About six months into this blossoming relationship between Wilbur and Penelope, I ventured out to her with this: “Your passel of dogs, reminds me of that character in Steinbeck's 'Tortilla Flat,' the one with all the dogs, all of them mutts, I think it was the Pirate.”
She nodded. “I have to read that again,” she said.
And we've left it there, for it seems to me that often is the case that those of us who have invested in dogs, and perhaps do not have kids, and especially those who accumulate several dogs--like the splendid couple who adopt unwanted huskies with wolf in them, and nurture them in a manner that tames them into shy softies--are more dog people than people persons, though I am the exception.
Fact is, what makes dog beach so unique and heart warming is that we all, over time, achieve such concern for each others dogs that we ultimately trust and grow concerned for each other, hoping our dogs will stay healthy and live for ever, and grieve when we lose a dog, and cheer when a new one takes its place.

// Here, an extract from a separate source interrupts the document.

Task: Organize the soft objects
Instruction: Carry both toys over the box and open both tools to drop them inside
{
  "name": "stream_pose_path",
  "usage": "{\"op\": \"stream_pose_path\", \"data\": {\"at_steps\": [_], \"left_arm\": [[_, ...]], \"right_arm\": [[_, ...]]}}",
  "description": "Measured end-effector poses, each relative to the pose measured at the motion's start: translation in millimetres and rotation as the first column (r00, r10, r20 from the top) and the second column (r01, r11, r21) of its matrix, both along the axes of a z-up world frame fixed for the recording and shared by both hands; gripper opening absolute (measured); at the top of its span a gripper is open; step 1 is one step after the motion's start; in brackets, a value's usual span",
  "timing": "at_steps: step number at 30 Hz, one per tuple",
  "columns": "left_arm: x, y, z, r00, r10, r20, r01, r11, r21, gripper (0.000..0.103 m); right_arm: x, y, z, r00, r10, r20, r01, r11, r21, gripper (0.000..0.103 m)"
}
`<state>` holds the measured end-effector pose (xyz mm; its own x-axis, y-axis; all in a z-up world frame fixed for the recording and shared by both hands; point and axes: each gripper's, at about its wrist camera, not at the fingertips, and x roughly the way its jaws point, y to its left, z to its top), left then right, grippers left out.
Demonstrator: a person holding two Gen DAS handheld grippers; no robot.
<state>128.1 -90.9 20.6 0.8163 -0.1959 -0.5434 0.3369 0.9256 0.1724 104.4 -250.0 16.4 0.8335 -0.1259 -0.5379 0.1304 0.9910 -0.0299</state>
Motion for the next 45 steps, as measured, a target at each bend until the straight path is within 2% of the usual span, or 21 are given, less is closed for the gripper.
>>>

Kay's Millie, a low-key black Lab of ten who moves very slowly and always says hello, was due for major stomach surgery. We discussed it. I told her I'd hate to see Millie go through extensive surgery that would incapacitate her for a long while, would hate to see her suffer. Kay said she planned to go through with it. I wished her well, and good luck.
That whole weekend I wondered how Millie was doing, hoping for the best, realizing I might not see Kay or Millie for a while, and perhaps not Millie ever again.
But I was surprised when I ran into them a couple days later.
“I canceled the surgery,” Kay said. “And thank you for helping me make a decision. I really appreciate your input. Millie's full of life and having a good time, so we're going to ride it out as long as we can.”
“She's a happy girl,” I said.
“Yes she is.”
I've lived on one beach or another since 1970. I love the beach. But nobody loves a beach, and especially a dog beach, more than a dog.